Does anyone have numbers on memory bandwidth and latency?
The x1 cost per GB is about 2/3 that of r3 instances, but you get 4x as many memory channels if spec the same amount of memory via r3 instances so the cost per memory channel is more than twice as high for x1 as r3. DRAM is valuable precisely because of its speed, but the speed itself is not cost-effective with the x1. As such, the x1 is really for the applications that can't scale with distributed memory. (Nothing new here, but this point is often overlooked.)
Similarly, you get a lot more SSDs with several r3 instances, so the aggregate disk bandwidth is also more cost-effective with r3.
Not sure I quite understand your math here. The largest R3 instance is the r3.8xlarge with 244 GB of memory. 4 times of that would only get you to 1 TB. Also, this: "DRAM is valuable precisely because of its speed", is wrong (https://en.wikipedia.org/wiki/Dynamic_random-access_memory).
This is probably a dumb question, but what does the hardware of such a massive machine look like? Is it just a single server box with a single motherboard? Are there server motherboards out there that support 2 TB of RAM, or is this some kind of distributed RAM?
For example Dell sells 4U servers straight out of their webshop which max out at 96x32GB (that's 3TB) of RAM with 4 CPUs (max 18 cores/CPU => 72 cores total). They seem to have some (training?) videos on youtube that show the internals if you are curious:
We have some supermicros that have about 12TB RAM, but the built in fans sound like a jumbo jet taking off so consider the noise pollution for a second there.

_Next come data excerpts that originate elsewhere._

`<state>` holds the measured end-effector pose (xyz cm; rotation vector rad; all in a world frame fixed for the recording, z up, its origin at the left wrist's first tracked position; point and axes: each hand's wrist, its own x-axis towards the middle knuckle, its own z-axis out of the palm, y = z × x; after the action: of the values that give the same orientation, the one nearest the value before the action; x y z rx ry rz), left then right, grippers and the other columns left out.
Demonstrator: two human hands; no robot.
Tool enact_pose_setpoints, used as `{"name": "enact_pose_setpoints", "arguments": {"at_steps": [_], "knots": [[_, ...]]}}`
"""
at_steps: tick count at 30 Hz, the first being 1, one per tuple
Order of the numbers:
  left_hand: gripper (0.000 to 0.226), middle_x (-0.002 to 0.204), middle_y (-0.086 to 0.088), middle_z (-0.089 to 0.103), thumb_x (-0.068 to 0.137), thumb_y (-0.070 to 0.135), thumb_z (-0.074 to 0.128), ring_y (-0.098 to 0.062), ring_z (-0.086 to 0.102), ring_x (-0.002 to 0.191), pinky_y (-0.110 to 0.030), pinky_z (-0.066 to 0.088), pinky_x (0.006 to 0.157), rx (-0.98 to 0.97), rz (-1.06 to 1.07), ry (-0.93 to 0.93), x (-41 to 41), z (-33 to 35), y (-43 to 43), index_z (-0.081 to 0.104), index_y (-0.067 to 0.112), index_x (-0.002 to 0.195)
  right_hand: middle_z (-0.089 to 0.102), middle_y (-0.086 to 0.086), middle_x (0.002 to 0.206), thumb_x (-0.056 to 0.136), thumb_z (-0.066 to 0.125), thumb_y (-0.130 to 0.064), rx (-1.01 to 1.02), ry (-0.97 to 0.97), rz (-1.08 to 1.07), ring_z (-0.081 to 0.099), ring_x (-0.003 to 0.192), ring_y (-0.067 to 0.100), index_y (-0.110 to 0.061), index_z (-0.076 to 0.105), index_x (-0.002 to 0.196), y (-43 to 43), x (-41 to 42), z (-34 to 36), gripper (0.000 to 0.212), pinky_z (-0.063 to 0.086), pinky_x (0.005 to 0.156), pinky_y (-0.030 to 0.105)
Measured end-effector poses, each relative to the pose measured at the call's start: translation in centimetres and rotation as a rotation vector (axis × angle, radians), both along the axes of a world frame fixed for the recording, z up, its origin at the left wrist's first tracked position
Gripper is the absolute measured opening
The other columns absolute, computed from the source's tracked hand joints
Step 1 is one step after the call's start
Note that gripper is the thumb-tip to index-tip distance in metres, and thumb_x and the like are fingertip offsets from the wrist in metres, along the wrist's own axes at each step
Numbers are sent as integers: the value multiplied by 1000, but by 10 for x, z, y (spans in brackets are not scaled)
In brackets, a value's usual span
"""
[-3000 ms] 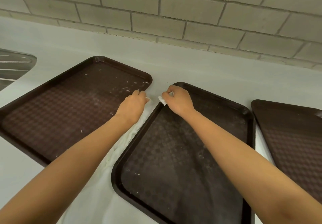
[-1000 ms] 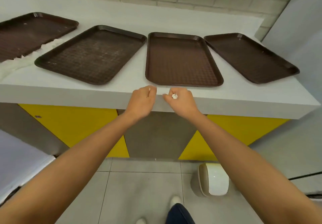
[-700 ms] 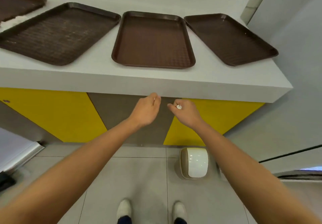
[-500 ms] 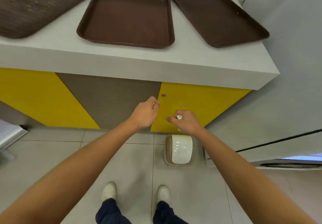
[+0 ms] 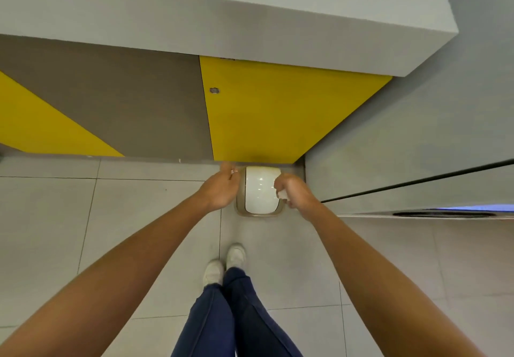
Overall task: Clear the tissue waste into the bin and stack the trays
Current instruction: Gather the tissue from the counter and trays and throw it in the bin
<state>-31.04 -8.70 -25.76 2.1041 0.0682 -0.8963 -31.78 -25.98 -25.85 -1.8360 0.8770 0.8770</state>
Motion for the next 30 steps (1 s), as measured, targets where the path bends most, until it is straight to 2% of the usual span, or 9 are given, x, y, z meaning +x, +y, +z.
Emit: {"name": "enact_pose_setpoints", "arguments": {"at_steps": [4, 8, 15, 18, 22, 24, 26, 28, 30], "knots": [[16, 77, 0, 42, 101, 23, 23, -16, 42, 68, -30, 34, 64, -30, 9, 84, -7, -39, -6, 30, 11, 108, 45, 7, 94, 92, 38, 0, 50, -6, -72, 36, 61, 14, -6, 54, 109, -2, -14, -39, 24, 31, 52, 26], [10, 84, 1, 37, 101, 16, 26, -7, 34, 63, -17, 30, 50, -65, -38, 158, -10, -91, -13, 27, 12, 110, 41, 9, 105, 95, 38, -3, 33, 22, -74, 38, 62, 11, -1, 40, 135, -3, -21, -107, 40, 37, 54, 25], [32, 115, -6, 26, 95, -3, 33, -16, 33, 99, -20, 31, 84, -18, -199, 162, -5, -216, -28, 25, 1, 125, 50, 3, 88, 95, 35, 1, 72, 36, -208, 51, 66, 19, -6, 49, 125, 0, -18, -237, 34, 35, 49, 22], [36, 118, -7, 25, 92, -5, 37, -16, 37, 97, -20, 34, 82, 23, -272, 131, -4, -254, -34, 26, 3, 125, 48, 5, 80, 94, 40, 4, 141, 98, -382, 44, 61, 14, -11, 54, 105, -1, -15, -282, 24, 36, 48, 20], [45, 127, -10, 28, 85, -12, 41, -21, 43, 95, -26, 41, 80, 58, -416, 2, -5, -291, -40, 31, 4, 126, 43, 2, 76, 93, 38, 6, 166, 98, -541, 41, 63, 11, 8, 40, 133, -5, -11, -329, 41, 38, 60, 22], [48, 128, -11, 30, 84, -13, 45, -17, 40, 90, -23, 36, 70, 78, -500, -64, -6, -303, -44, 33, 5, 127, 57, 11, 96, 93, 37, 5, 182, 65, -632, 47, 68, 13, 9, 37, 135, -5, -7, -342, 42, 39, 62, 22], [47, 124, -11, 34, 84, -13, 47, -13, 36, 85, -16, 29, 60, 100, -551, -120, -7, -312, -50, 34, 4, 126, 52, 21, 130, 94, 39, 4, 215, 20, -740, 58, 93, 23, 6, 38, 135, -6, -3, -351, 41, 47, 72, 28], [43, 120, -12, 37, 85, -11, 48, -13, 36, 83, -17, 29, 57, 101, -550, -125, -7, -320, -59, 35, 2, 124, 54, 20, 129, 96, 45, -3, 264, -17, -855, 57, 111, 31, 3, 43, 132, -8, 1, -357, 37, 50, 82, 36], [42, 123, -13, 39, 87, -7, 49, -16, 43, 92, -18, 38, 72, 88, -536, -90, -5, -330, -70, 34, 0, 126, 60, 15, 115, 96, 50, -15, 295, -35, -858, 60, 100, 30, 0, 50, 125, -12, 6, -359, 33, 51, 75, 34]]}}
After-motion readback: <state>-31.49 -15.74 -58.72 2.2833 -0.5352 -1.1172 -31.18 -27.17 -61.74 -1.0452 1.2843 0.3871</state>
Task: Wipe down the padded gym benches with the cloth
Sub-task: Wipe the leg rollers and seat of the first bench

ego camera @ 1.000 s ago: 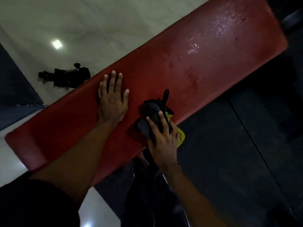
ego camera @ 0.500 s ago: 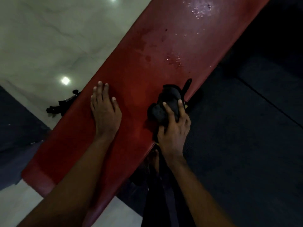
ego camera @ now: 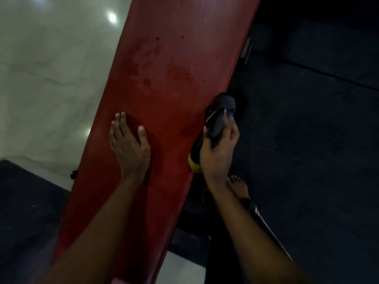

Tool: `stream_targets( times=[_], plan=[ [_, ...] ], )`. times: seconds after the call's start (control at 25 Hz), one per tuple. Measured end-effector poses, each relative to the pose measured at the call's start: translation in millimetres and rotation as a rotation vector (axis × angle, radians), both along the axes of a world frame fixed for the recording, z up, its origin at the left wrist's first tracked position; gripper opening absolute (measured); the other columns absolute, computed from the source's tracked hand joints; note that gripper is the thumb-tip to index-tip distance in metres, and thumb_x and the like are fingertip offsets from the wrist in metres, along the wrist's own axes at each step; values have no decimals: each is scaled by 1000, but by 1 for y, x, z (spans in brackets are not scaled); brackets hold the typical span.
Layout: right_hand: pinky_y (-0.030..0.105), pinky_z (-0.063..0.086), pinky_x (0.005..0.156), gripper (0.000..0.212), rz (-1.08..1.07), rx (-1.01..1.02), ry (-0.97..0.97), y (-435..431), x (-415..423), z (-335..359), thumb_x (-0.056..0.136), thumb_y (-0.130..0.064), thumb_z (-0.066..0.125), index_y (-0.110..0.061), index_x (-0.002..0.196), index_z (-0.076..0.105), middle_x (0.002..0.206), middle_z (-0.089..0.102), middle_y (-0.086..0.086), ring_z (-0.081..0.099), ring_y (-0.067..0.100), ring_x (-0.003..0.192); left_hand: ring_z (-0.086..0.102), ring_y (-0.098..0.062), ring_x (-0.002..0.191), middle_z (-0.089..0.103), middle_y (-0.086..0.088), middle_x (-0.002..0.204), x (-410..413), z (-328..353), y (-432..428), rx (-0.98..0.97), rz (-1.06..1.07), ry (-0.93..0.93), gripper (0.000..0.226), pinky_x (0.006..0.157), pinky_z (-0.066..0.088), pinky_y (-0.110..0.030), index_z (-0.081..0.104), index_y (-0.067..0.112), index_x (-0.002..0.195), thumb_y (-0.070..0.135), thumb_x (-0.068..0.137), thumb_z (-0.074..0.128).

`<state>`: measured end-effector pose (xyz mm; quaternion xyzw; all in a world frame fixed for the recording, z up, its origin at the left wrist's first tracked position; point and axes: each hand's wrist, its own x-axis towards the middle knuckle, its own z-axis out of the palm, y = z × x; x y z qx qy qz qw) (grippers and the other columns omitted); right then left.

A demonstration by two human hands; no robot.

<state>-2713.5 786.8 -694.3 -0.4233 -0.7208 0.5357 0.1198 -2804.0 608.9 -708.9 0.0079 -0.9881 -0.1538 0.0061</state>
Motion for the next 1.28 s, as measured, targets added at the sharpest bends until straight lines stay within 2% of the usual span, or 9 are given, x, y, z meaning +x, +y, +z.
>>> stream_targets(
  times=[0.12,0.28,0.36,0.52,0.6,0.72,0.92,1.08,1.28],
  plan=[
    [0,32,101,75,106,-93,-26,-33,49,4,98,-16,64,-50,151,24,163,22,1,30,10,147,30,-31,145,35,-14,157,-1,6,2,11,9,10,59,120,17,-40,33,8,153,39,103,40],
    [-6,19,103,65,20,-121,-75,-35,38,8,99,-24,64,-25,155,32,159,30,8,33,15,145,32,-32,143,36,-14,156,1,6,6,-20,22,37,57,119,20,-43,34,8,152,37,103,41],
    [-4,21,102,65,-43,-92,-69,-10,4,3,99,-34,63,-13,155,36,156,35,10,38,18,141,32,-30,144,36,-12,157,2,4,6,-41,31,34,57,119,21,-44,33,10,152,39,103,39],
    [17,36,107,66,-57,-7,-67,23,-29,-7,100,-40,62,-12,154,37,155,36,9,43,21,139,36,-31,140,41,-13,153,1,3,6,-46,45,33,56,117,22,-43,36,11,151,40,103,41],
    [24,39,111,65,45,34,-36,11,-7,-6,99,-31,64,-20,156,34,158,30,7,38,20,144,39,-31,137,44,-14,149,-6,8,1,-16,23,30,55,116,24,-44,38,10,149,39,102,44],
    [44,47,111,72,171,25,-26,-6,23,-6,95,-16,64,-31,157,31,160,24,3,35,23,146,36,-29,141,40,-14,151,-27,12,-17,-19,-3,34,57,118,23,-42,34,10,151,39,103,43],
    [48,45,111,64,19,168,-9,37,-38,-16,94,-29,68,-14,151,42,149,39,15,44,28,138,32,-31,145,35,-17,156,-52,0,-34,-15,42,53,63,121,20,-39,29,6,154,45,105,34],
    [46,42,107,68,369,392,-107,35,-16,7,85,-18,69,-29,149,48,158,32,8,42,34,130,35,-31,144,38,-17,155,-46,-4,-34,-51,60,82,63,121,23,-41,31,5,153,46,106,32],
    [51,47,93,64,695,647,-191,58,-52,20,82,-26,71,-27,143,54,152,39,7,46,40,116,38,-31,142,41,-16,154,-45,-6,-33,-54,93,107,60,120,24,-42,34,7,153,43,105,38]
  ],
)
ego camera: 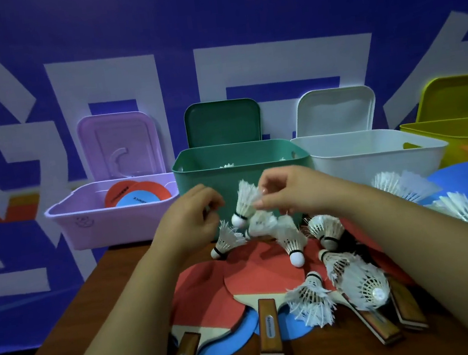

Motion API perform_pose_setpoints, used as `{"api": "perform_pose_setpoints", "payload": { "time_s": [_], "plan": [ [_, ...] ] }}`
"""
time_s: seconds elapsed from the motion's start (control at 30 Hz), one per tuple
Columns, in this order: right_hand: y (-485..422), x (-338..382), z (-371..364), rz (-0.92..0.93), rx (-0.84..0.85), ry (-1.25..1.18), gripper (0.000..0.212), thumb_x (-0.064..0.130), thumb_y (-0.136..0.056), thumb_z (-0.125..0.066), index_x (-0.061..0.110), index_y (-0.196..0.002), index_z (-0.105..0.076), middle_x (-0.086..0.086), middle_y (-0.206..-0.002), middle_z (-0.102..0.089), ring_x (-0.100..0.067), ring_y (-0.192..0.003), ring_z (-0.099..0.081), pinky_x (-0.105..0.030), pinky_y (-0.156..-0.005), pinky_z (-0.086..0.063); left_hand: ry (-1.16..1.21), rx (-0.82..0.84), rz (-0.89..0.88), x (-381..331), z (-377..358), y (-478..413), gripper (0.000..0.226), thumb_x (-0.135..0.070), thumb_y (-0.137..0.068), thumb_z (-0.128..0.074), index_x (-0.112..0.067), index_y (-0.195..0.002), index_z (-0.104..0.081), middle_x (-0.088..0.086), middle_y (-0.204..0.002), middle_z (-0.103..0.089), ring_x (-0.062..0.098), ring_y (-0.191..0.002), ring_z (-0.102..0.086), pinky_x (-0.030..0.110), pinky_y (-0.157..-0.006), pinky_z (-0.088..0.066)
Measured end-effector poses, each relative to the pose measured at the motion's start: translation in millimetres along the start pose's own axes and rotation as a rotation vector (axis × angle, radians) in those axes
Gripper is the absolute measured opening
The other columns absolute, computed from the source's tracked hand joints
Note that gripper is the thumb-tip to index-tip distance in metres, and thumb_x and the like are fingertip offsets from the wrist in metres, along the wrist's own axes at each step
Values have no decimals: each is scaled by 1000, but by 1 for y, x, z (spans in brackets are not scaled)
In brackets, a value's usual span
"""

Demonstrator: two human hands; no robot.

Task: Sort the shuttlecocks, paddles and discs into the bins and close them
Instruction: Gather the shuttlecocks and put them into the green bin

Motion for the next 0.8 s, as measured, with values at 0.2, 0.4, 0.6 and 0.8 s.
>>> {"api": "perform_pose_setpoints", "payload": {
  "time_s": [0.2,0.4,0.6,0.8],
  "plan": [
    [-8,5,53,61,-588,-265,20,25,-90,-81,13,-89,-64,-3,-74,-65,-20,-63,-58,-41,-64,-54,-50,344,77,10,-31,11,40,-39,-80,-59,-40,-119,-65,-18,-109,-49,3,-82,-56,36,-81,-55],
    [-29,-14,75,-95,-709,105,21,33,-97,-65,23,-114,-73,3,-111,-73,-23,-103,-68,-29,-83,-48,-76,365,80,16,-36,17,31,-48,-81,-64,-42,-111,-69,-15,-104,-40,6,-78,-57,39,-76,-55],
    [-32,-27,62,-143,-588,234,24,23,-99,-57,27,-104,-80,-2,-126,-66,-21,-116,-61,-26,-92,-40,-71,357,39,14,-37,15,6,-36,-88,-70,-34,-93,-70,-14,-102,-42,6,-80,-56,42,-76,-55],
    [-15,-17,45,-126,-502,225,22,23,-96,-58,25,-96,-79,7,-102,-74,-14,-95,-65,-25,-81,-44,51,173,47,0,-17,8,4,-25,-87,-68,-29,-86,-67,-13,-96,-50,7,-79,-57,34,-71,-52]
  ]
}}
Point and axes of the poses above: each hand's wrist, its own y-axis away from the middle knuckle, its own z-axis out of the back of the hand, x = y × z, the point moved 5 cm from there along -y, towards the middle knuckle
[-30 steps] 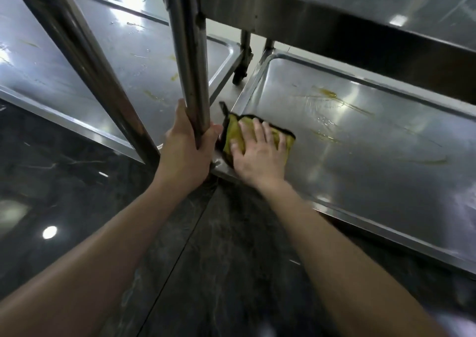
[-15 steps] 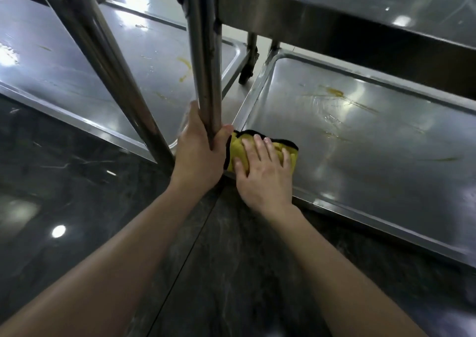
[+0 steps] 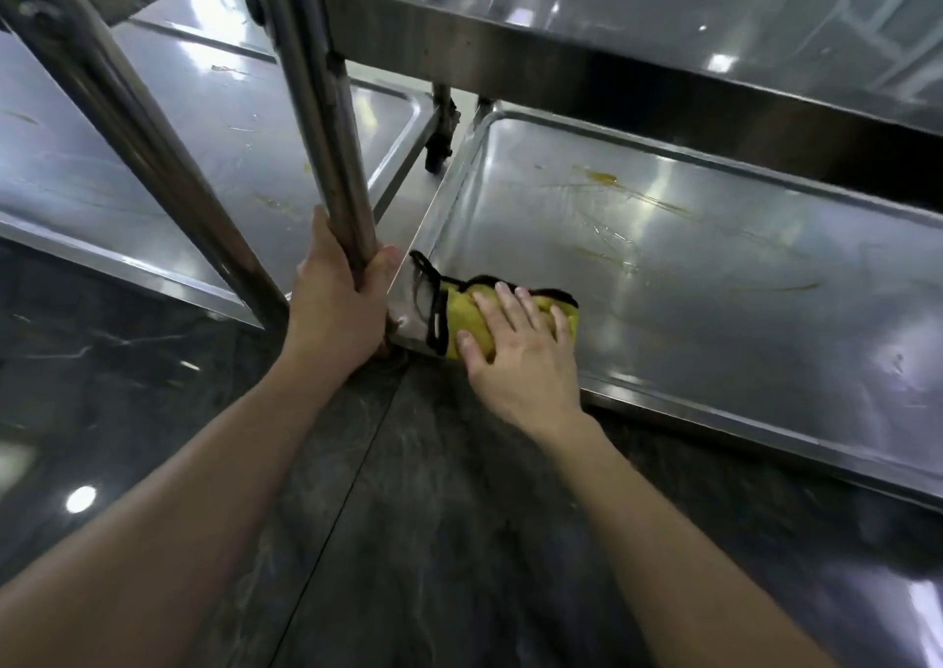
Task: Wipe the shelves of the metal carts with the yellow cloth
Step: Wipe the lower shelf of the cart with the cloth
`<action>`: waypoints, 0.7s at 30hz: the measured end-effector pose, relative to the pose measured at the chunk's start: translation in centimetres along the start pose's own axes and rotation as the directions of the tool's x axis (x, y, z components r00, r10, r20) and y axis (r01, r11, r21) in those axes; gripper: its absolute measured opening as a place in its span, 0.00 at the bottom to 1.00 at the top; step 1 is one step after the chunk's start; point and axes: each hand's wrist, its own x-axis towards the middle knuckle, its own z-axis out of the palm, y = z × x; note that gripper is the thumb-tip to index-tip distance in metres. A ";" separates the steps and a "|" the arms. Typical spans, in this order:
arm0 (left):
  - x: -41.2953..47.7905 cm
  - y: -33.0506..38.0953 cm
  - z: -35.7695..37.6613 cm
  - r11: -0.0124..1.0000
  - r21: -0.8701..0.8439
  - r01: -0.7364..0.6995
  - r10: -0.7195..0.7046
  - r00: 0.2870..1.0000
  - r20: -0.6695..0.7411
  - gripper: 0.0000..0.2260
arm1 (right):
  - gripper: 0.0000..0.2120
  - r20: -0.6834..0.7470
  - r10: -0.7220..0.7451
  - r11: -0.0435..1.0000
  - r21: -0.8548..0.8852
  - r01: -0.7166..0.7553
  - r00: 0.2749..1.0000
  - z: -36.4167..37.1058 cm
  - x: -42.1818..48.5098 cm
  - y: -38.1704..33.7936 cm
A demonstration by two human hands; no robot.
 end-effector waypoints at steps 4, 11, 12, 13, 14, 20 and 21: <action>-0.9 0.8 0.1 0.999 0.011 0.050 -0.050 0.998 -0.032 0.14 | 0.34 0.003 0.110 0.993 -0.048 -0.109 0.994 -2.5 8.7 5.1; -9.0 -2.4 7.1 0.703 0.524 -0.481 0.455 0.870 0.188 0.20 | 0.35 -0.039 0.125 0.992 -0.031 -0.126 0.991 -2.8 8.5 6.3; -8.6 -3.6 8.3 0.652 0.527 -0.546 0.479 0.835 0.272 0.21 | 0.34 -0.060 0.118 0.993 -0.022 -0.120 0.991 -2.2 5.3 6.2; -7.9 -4.7 9.2 0.628 0.534 -0.566 0.479 0.822 0.308 0.23 | 0.34 -0.076 0.111 0.993 -0.024 -0.113 0.991 -1.8 2.4 6.2; -7.3 -5.6 10.0 0.615 0.554 -0.561 0.465 0.826 0.319 0.25 | 0.33 -0.074 0.099 0.995 -0.028 -0.101 0.992 -1.3 0.0 6.4; -6.5 -7.0 11.8 0.615 0.623 -0.484 0.410 0.871 0.272 0.27 | 0.36 -0.073 0.200 0.978 -0.042 -0.204 0.977 -3.5 10.1 10.6; -6.5 -7.0 11.8 0.611 0.634 -0.474 0.408 0.875 0.261 0.27 | 0.37 -0.056 0.230 0.972 -0.041 -0.232 0.972 -4.1 12.8 11.0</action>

Once upon a time I hacked on the AIX kernel which ran on POWER hardware (I think they're up to POWER8 or higher now). In my time there the latest hardware was POWER7-based. It maxed out at 48 cores (with 4-way hyperthreading giving you 192 logical cores) and a max of I think 32TB RAM. Not the same hardware as mentioned in the OP, but pretty big scale nonetheless.
I've seen these both opened up and racked up. They are basically split into max 4 rackmount systems, each I think was 2U IIRC. The 4 systems (max configuration) are connected together by a big fat cable, which is the interconnect between nodes in the Redbook I've linked above. The RAM was split 4 ways among the nodes, and NUMA really matters in these systems, since memory local to your nodes is much faster to access than memory across the interconnect.
This is what I observed about 5-6 years ago. I'm sure things have miniaturized further since then...
yeah, sure, you can get a quad xeon 2U server with 2TB of RAM for around $40K. Here's a sample configurator:
https://www.swt.com/rq2u.php
change the RAM and CPUs to your preference and add some flash.
No insight into what Amazon uses, but we've got HP DL980s (g7s, so they're OLD) with 4TB of RAM) and just started using Oracle x5-8 x86 boxes with 6TB of RAM 8 sockets. I believe 144 cores/288 threads.
That is pretty remarkable. One of the limitations of doing one's own version of mass analytics is the cost of acquiring, installing, configuring, and then maintaining the hardware. Generally I've found AWS to be more expensive but you get to "turn it on, turn it off" which is not something you can do when you have to pay monthly for data center space.
It makes for an interesting exercise to load in your data, do your analytics, and then store out the meta data. I wonder if the oil and gas people are looking at this for pre-processing their seismic data dumps.
Question for those who have used monster servers before:
Can PostgreSQL/MySQL use such type of hardware efficiently and scale up vertically? Also can MemCached/Redis use all this RAM effectively?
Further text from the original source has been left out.